Default: 1 worker, AffinityIntent::Inherit, SpinWait, Normal policy, Default mem_policy, no mpol_flags, nice/comm/uid/gid/numa_node = None, clone_mode = Fork, composed = empty.

AffinityIntent is the type-unified affinity expression used at the top level and inside WorkSpec entries — Inherit, Exact(...), and RandomSubset(...) are accepted at WorkloadHandle::spawn; topology-aware variants (SingleCpu, LlcAligned, CrossCgroup, SmtSiblingPair) require scenario context and are rejected at the spawn gate with an actionable diagnostic. composed carries secondary WorkSpec groups that spawn alongside the primary; each composed entry can override work_type, num_workers, sched_policy, affinity, etc., and reports back via WorkerReport::group_idx (0 for the primary, 1..=N for composed entries in declaration order).

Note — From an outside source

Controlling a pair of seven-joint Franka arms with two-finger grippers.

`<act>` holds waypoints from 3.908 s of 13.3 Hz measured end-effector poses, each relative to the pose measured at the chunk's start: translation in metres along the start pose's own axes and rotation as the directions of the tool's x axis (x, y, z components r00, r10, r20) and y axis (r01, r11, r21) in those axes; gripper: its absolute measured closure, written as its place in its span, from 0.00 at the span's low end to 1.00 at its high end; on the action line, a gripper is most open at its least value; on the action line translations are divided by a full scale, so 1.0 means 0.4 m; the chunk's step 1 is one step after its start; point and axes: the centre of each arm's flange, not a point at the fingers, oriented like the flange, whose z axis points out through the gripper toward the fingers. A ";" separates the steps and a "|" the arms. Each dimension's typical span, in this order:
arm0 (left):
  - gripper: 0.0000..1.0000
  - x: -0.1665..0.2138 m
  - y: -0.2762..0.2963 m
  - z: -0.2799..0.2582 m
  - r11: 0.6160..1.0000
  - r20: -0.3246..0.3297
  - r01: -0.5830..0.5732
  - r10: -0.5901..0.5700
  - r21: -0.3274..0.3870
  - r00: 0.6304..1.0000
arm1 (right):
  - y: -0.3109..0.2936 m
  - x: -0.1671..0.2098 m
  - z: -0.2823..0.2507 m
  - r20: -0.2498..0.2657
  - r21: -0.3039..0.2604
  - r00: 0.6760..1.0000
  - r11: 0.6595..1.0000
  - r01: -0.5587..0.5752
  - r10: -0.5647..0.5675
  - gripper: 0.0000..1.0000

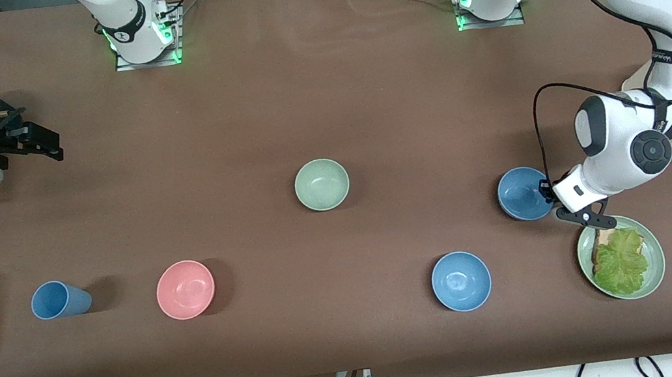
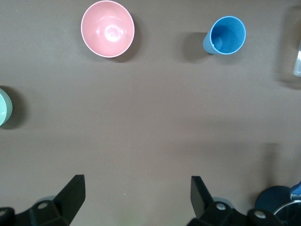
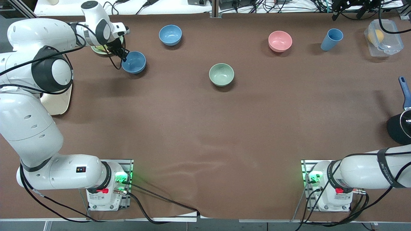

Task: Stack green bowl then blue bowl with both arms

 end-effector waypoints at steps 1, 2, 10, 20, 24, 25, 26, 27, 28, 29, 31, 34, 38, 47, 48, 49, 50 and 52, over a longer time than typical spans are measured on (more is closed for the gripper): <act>0.95 0.008 0.023 -0.025 1.000 0.000 -0.014 0.014 -0.001 1.000 | 0.000 0.000 0.001 0.001 0.001 1.000 1.000 0.000 0.000 0.01; 0.95 0.018 0.054 -0.056 1.000 0.000 -0.031 0.031 -0.001 1.000 | 0.000 0.001 0.001 0.001 0.001 1.000 1.000 0.001 -0.001 0.01; 0.95 0.121 0.700 -0.281 0.991 0.044 0.117 -0.114 -0.072 0.993 | -0.001 0.001 0.002 0.002 0.003 1.000 1.000 0.002 -0.002 0.01; 0.95 0.145 1.161 -0.095 0.963 0.033 0.250 -0.248 -0.101 0.968 | -0.001 0.005 0.009 0.007 0.003 1.000 1.000 0.003 -0.003 0.01; 0.89 0.154 1.169 -0.041 0.958 0.024 0.265 -0.264 -0.106 0.964 | -0.002 0.005 0.009 0.007 0.004 1.000 1.000 0.003 -0.003 0.01; 0.81 0.155 1.168 -0.030 0.957 0.027 0.271 -0.270 -0.104 0.962 | -0.002 0.005 0.009 0.007 0.005 1.000 1.000 0.003 -0.003 0.01; 0.70 0.155 1.170 -0.024 0.955 0.028 0.278 -0.277 -0.107 0.961 | -0.002 0.005 0.009 0.007 0.005 1.000 1.000 0.003 -0.003 0.01; 0.59 0.155 1.177 -0.026 0.951 0.030 0.284 -0.282 -0.120 0.959 | -0.002 0.005 0.009 0.007 0.005 1.000 1.000 0.003 -0.003 0.01; 0.46 0.157 1.183 -0.033 0.950 0.029 0.286 -0.285 -0.129 0.958 | -0.002 0.005 0.009 0.007 0.005 1.000 1.000 0.003 -0.003 0.01; 0.35 0.162 1.185 -0.046 0.948 0.021 0.287 -0.287 -0.135 0.958 | -0.002 0.005 0.009 0.007 0.005 1.000 1.000 0.003 -0.003 0.01; 0.13 0.173 1.165 -0.097 0.946 0.008 0.295 -0.296 -0.132 0.955 | -0.002 0.005 0.009 0.007 0.005 1.000 1.000 0.003 -0.003 0.01; 0.00 0.178 1.028 -0.262 0.933 0.027 0.355 -0.354 -0.052 0.935 | -0.003 0.005 0.009 0.007 0.006 1.000 1.000 0.003 -0.003 0.01; 0.00 0.089 0.757 -0.536 0.914 0.126 0.400 -0.406 0.069 0.905 | -0.003 0.005 0.009 0.007 0.006 1.000 1.000 0.003 -0.003 0.01; 0.00 -0.175 0.142 -0.829 0.943 0.091 0.331 -0.329 -0.007 0.940 | -0.003 0.005 0.009 0.007 0.006 1.000 1.000 0.003 -0.003 0.01; 0.00 -0.202 0.153 -0.829 0.945 0.089 0.328 -0.325 -0.009 0.941 | -0.003 0.005 0.009 0.007 0.006 1.000 1.000 0.003 -0.003 0.01; 0.00 -0.226 0.167 -0.829 0.946 0.061 0.325 -0.324 -0.004 0.944 | -0.003 0.005 0.009 0.007 0.006 1.000 1.000 0.003 -0.003 0.01; 0.00 -0.247 0.179 -0.828 0.946 0.016 0.324 -0.324 0.003 0.946 | -0.003 0.005 0.010 0.007 0.006 1.000 1.000 0.003 -0.003 0.01; 0.00 -0.282 0.224 -0.840 0.953 -0.040 0.302 -0.301 0.024 0.953 | -0.002 0.005 0.010 0.007 0.006 1.000 1.000 0.003 -0.003 0.01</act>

See MemPolicy for the NUMA memory placement API.

Scheduling policies

Workers can run under different Linux scheduling policies:

pub enum SchedPolicy {
    Normal,
    Batch,
    Idle,
    Fifo(u32),       // priority 1-99
    RoundRobin(u32), // priority 1-99
    Deadline {
        runtime: Duration,   // budget per period
        deadline: Duration,  // relative deadline from period start
        period: Duration,    // period; Duration::ZERO uses `deadline`
    },
}

Fifo, RoundRobin, and Deadline require CAP_SYS_NICE. The sched-deadline gate (runtime <= deadline <= period, all non-zero unless period == Duration::ZERO, which the kernel substitutes with deadline) is validated user-side in SchedPolicy::deadline() before sched_setattr so a malformed Deadline fails fast rather than tunneling EINVAL through the syscall.

Overriding work types

The work type override (configured via gauntlet or Ctx.work_type_override) replaces the default SpinWait work type for all scenarios that use it. Scenarios with non-SpinWait work types are not overridden.

Overrides to grouped work types (PipeIo, FutexPingPong, CachePipe, FutexFanOut, FanOutCompute, MutexContention) are skipped when num_workers is not divisible by the work type’s group size.

Ops-based scenarios have a separate override mechanism via CgroupDef.swappable. See Ops and Steps.